» **SUPPLIED DATA**:

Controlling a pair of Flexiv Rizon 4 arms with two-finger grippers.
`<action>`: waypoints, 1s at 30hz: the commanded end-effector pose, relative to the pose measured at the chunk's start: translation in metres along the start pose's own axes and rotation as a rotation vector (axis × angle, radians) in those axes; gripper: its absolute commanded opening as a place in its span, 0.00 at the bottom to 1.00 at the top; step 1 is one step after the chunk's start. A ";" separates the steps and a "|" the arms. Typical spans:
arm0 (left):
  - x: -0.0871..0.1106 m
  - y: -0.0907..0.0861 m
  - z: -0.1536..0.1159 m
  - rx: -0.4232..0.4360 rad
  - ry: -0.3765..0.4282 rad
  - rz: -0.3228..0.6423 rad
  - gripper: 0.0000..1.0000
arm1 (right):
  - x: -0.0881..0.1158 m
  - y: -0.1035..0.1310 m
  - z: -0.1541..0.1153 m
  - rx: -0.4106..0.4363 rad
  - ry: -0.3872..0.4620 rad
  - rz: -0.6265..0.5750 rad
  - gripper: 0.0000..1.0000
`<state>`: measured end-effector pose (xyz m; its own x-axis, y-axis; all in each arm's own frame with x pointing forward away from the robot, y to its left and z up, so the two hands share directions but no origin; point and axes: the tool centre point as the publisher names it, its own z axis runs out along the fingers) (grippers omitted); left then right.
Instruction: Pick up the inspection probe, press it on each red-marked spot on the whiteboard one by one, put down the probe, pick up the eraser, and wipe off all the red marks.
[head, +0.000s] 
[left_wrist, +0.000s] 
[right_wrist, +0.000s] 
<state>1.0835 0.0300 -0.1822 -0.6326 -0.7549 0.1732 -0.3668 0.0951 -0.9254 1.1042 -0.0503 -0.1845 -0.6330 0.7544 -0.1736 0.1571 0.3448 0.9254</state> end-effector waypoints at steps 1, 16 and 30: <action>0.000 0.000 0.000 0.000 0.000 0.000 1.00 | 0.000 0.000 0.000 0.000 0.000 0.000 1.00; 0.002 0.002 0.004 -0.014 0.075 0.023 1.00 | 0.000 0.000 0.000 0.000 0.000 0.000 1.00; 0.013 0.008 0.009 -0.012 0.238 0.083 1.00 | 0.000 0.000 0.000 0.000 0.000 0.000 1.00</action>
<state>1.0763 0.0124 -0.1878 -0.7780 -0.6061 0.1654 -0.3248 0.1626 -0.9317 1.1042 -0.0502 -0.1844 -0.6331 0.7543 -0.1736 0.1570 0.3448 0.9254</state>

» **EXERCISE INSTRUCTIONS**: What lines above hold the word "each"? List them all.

» **RESULT FOR THIS TASK**:
`<state>`: measured end-effector pose (xyz m; its own x-axis, y-axis; all in each arm's own frame with x pointing forward away from the robot, y to its left and z up, so the two hands share directions but no origin; point and axes: the tool centre point as the publisher names it, its own z axis runs out along the fingers) (grippers omitted); left then right.
Instruction: Pick up the inspection probe, press it on each red-marked spot on the whiteboard one by one, put down the probe, pick up the eraser, and wipe off all the red marks.

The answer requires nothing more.